Baltimore Ravens, Kansas City Chiefs

John Harbaugh and Andy Reid know each other well, and it will show

There’s a heavyweight battle of AFC powers in Baltimore on Monday night.

One team has won 11 consecutive games dating back to last season, including three postseason contests. The other is riding a 14-game regular-season winning streak.

One club is under the command of the 2018 MVP and Super Bowl LIV MVP. The other is under the command of the reigning NFL MVP.

Patrick Mahomes led the NFL in touchdown passes in ’18 in his first full season as the starting quarterback of the Kansas City Chiefs. Lamar Jackson threw a league-high 36 touchdown passes in his first full campaign as the starting signal-caller for the Baltimore Ravens.

This Monday evening, the battle between these two electrifying players will be much discussed. But the real chess match will take place on the sidelines between two men who know each other quite well and have a history of working together.

John Harbaugh is in the midst of his 13th season as the head coach of the Baltimore Ravens. Before that, he spent 10 years in the City of Brotherly Love as an assistant with the Philadelphia Eagles. Those last nine seasons were under the command of Andy Reid (the first under Ray Rhodes in 1998). Harbaugh was Reid’s special teams coordinator for eight years (via Clifton Brown of BaltimoreRavens.com) and then took over the secondary in 2007.

This will mark the sixth time that these two men will square off as head coaches against each other. The first came in Harbaugh’s first season in Baltimore when Reid’s Eagles were flattened, 36-7, in 2008.

And it’s worth noting that both teams came within a win in their respective conference championship games that year of squaring off in Super Bowl LIII. But the Ravens fell at Pittsburgh and the Eagles were taken down at Arizona. Both Baltimore and Philadelphia were No. 6 seeds in the playoffs that year.

As for the last four meetings between the two sideline leaders, it’s been all Reid ever since. The Eagles knocked off the Ravens, 24-23, at Philadelphia in 2012. Kansas City went to Baltimore in 2015 and came away with a lopsided 34-14 victory.

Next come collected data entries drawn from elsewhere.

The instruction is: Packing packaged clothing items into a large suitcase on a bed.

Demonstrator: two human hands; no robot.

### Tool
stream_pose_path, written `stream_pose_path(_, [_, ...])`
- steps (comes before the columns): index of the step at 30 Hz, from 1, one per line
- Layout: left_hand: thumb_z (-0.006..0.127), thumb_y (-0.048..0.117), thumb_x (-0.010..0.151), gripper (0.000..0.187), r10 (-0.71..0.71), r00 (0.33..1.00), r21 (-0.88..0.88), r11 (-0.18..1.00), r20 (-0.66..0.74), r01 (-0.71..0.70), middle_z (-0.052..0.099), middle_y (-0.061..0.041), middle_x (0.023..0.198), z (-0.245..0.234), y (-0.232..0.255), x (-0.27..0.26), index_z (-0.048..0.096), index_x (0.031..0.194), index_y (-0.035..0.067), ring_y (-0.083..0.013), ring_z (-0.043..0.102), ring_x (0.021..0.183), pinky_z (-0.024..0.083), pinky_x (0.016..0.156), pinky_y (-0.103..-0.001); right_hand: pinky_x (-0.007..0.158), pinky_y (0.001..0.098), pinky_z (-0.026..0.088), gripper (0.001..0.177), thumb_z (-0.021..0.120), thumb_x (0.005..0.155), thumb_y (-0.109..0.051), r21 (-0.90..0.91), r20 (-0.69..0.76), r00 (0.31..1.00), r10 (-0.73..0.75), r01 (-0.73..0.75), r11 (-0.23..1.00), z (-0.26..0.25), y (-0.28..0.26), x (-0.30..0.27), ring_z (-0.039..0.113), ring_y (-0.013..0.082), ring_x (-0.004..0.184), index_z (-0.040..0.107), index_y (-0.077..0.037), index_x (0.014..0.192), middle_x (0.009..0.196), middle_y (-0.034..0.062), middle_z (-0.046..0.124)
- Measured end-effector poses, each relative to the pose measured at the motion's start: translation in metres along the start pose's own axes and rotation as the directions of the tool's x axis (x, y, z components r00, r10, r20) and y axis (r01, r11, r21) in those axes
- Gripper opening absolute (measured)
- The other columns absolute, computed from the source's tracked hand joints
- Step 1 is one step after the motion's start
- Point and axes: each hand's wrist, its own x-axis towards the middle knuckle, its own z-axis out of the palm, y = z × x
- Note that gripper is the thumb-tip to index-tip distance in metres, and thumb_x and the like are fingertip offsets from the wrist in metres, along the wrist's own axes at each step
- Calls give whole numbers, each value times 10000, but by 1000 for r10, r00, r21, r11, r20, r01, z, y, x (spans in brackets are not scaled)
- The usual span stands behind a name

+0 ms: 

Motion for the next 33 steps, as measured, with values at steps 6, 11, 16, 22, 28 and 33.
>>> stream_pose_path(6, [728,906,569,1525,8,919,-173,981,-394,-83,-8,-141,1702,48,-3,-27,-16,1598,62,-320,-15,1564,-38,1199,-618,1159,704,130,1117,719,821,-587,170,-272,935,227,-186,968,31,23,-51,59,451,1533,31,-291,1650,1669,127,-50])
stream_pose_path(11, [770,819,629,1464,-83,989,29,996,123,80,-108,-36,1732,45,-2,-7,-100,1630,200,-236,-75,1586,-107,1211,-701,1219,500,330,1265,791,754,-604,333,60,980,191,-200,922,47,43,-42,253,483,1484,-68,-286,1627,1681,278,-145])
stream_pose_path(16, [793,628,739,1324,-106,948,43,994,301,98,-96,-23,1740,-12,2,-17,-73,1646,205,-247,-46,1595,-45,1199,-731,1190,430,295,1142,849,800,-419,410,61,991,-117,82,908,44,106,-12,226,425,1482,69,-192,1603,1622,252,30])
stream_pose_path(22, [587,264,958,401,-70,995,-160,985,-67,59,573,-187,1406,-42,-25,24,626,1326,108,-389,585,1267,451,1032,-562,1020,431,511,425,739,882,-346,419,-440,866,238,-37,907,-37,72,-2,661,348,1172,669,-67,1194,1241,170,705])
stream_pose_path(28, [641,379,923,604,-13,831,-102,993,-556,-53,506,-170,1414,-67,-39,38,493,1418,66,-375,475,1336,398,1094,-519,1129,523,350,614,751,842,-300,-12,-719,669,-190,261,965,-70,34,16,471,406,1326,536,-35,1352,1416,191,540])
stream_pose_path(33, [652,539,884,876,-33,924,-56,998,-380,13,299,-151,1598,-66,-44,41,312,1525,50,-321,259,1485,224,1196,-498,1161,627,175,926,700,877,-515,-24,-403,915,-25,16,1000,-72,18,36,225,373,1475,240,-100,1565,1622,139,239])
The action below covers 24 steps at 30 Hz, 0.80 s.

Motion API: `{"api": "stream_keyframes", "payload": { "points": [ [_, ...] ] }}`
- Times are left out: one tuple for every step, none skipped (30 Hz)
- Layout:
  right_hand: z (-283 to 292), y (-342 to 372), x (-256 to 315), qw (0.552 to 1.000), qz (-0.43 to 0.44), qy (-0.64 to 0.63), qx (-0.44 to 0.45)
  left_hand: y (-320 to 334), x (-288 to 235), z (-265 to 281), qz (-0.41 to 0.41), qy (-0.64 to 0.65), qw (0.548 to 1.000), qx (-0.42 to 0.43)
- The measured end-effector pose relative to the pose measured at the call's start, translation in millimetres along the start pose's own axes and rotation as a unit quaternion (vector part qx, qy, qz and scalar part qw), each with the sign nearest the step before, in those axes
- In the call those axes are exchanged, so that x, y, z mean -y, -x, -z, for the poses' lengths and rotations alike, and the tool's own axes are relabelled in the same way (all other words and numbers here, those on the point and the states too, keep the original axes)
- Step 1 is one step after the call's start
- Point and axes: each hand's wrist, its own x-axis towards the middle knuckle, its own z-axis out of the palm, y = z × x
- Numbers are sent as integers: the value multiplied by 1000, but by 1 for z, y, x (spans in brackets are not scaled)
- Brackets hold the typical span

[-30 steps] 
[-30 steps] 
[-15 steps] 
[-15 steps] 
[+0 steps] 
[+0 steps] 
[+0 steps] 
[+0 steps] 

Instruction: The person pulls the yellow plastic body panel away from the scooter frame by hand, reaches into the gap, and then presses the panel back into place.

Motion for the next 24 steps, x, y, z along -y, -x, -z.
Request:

And in both 2018 and ’19, the Chiefs hosted Harbaugh’s team and handed it a tough 27-24 overtime loss that first year and a 33-28 setback in Week 3 this past season. Of course, both of those clashes between Mahomes and Jackson were at Arrowhead Stadium. This prime time affair takes place in Baltimore, for what that it truly worth these days.

While it sounds somewhat cliché, the defenses will have to step up in this game. In 2018, the Kansas City Chiefs scored 565 points – the third-highest single-season total in NFL history. This past season, the Ravens led the NFL with 531 points. It’s also worth noting that neither of those teams managed to get to the Super Bowl.

The Chiefs have turned things around on the defensive side of the ball after struggling the first 10 games of 2019 and Steve Spagnuolo’s unit has been pivotal to Kanas City’s current winning streak. This offseason, the Ravens bolstered their defensive front after that group was pushed around in the playoffs by Derrick Henry and the Titans. Baltimore traded for Calais Campbell and added veteran defensive end Derek Wolfe via free agency.

It’s a small sample size but the Ravens have already totaled six sacks and an NFL-best five takeaways this year. The Chiefs also have a half-dozen QB traps albeit only a pair of interceptions and no fumble recoveries. But trying to come up with miscues from the opposition will be easier said than done.

A year ago, both Kansas City and Baltimore turned over the ball just 15 times in 16 regular-season outings. This year, Jackson has not thrown an interception and fullback Patrick Ricard has the team’s lone turnover. Reid’s team is clean after two games when it comes to giving up the football.

The Chiefs are the defending Super Bowl champions for a reason. And Harbaugh and the Ravens will have their hands full with a team that has now learned how to win ugly and not panic when falling behind. And don’t dismiss the fact that Reid has gotten the best of his former assistant in each of their last four meetings.